* _ACTIVITY_:
The answer must be every line below that contains the string "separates".

(Records from a collection)
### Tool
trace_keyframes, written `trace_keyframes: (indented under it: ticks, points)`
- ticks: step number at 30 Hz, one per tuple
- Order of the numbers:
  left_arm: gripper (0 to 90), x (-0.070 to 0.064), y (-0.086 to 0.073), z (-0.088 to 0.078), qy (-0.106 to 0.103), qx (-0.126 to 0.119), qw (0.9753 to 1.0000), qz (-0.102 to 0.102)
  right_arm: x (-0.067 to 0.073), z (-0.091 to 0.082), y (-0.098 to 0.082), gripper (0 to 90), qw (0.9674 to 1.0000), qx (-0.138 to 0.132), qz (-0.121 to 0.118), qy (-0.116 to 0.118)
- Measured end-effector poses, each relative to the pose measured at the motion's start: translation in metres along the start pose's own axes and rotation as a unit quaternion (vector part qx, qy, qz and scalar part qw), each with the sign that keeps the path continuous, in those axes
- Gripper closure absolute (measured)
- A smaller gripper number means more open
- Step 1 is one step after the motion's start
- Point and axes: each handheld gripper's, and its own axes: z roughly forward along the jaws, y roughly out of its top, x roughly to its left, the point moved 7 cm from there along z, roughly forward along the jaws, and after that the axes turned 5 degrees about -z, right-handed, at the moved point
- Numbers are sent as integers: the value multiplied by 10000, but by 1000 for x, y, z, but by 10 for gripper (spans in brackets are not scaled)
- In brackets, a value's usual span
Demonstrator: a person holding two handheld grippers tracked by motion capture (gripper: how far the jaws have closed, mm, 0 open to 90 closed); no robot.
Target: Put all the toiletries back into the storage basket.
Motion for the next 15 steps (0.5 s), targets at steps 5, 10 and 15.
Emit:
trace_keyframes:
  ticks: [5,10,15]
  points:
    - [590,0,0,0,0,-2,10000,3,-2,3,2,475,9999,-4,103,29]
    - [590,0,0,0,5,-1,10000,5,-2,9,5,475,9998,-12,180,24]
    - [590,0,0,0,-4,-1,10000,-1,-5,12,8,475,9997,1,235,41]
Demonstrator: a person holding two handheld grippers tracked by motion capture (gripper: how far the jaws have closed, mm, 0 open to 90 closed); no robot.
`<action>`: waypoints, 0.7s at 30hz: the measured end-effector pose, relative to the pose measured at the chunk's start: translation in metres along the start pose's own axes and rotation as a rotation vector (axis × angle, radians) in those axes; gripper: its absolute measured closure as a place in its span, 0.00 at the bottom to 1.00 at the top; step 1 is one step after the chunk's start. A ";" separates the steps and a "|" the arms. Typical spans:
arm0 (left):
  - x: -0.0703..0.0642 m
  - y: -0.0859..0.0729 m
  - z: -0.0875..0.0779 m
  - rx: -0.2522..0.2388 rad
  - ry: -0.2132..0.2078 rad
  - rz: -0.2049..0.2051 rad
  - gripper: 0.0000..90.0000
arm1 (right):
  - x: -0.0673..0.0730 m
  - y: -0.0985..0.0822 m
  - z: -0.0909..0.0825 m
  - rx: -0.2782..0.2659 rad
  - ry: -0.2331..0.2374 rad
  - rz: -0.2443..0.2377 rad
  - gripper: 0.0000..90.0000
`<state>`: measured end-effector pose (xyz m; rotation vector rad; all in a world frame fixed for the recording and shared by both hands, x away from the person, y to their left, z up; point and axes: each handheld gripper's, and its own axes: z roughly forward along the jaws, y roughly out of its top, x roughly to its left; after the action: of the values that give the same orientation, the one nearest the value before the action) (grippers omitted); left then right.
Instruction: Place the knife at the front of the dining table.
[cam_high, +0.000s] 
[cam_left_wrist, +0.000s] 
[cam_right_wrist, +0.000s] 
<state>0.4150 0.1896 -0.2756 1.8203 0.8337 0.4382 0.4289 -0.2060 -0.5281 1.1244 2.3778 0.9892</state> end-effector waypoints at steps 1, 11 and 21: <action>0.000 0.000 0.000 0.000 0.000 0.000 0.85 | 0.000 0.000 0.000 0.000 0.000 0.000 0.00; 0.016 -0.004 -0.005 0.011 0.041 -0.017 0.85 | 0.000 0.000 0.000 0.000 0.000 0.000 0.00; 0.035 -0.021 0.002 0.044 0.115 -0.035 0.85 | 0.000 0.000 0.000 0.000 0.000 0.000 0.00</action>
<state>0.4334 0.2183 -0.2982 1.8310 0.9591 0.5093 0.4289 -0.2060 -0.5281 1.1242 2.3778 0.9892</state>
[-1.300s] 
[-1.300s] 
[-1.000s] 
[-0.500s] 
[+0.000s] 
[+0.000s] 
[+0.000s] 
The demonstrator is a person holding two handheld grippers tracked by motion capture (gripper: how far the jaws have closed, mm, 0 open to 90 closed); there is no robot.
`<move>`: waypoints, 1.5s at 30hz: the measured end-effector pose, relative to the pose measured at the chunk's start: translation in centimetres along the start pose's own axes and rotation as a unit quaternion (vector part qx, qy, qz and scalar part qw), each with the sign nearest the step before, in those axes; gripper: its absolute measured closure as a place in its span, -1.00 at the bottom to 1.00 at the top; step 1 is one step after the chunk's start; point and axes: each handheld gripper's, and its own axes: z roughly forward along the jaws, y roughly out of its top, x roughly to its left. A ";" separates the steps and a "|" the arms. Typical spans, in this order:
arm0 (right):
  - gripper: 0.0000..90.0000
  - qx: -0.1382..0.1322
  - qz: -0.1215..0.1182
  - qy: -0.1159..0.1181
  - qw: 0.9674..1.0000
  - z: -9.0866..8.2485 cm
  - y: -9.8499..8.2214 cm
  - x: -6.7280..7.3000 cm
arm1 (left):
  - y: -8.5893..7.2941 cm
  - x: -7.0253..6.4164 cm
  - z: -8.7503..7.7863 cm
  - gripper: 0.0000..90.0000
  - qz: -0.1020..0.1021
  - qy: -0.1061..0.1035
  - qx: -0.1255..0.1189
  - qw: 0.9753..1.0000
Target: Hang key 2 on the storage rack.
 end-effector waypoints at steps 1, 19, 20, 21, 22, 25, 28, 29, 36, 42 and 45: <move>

* _EXERCISE SOLUTION_:
`<action>`: waypoints, 0.7s at 30hz: the measured end-effector pose, relative to the pose measured at the chunk's start: translation in metres along the start pose's own axes and rotation as a rotation vector (axis × angle, radians) in those axes; gripper: its absolute measured closure as a place in its span, 0.00 at the bottom to 1.00 at the top; step 1 is one step after the chunk's start. A ";" separates the steps and a "|" the arms. Typical spans:
`<move>`: waypoints, 1.5s at 30hz: the measured end-effector pose, relative to the pose measured at the chunk's start: translation in centimetres along the start pose's own axes and rotation as a unit quaternion (vector part qx, qy, qz and scalar part qw), each with the sign nearest the step before, in those axes; gripper: its absolute measured closure as a place in its span, -1.00 at the bottom to 1.00 at the top; step 1 is one step after the chunk's start; point and axes: each handheld gripper's, and its own axes: z roughly forward along the jaws, y roughly out of its top, x roughly to its left. A ";" separates the steps and a "|" the arms. Typical spans, in this order:

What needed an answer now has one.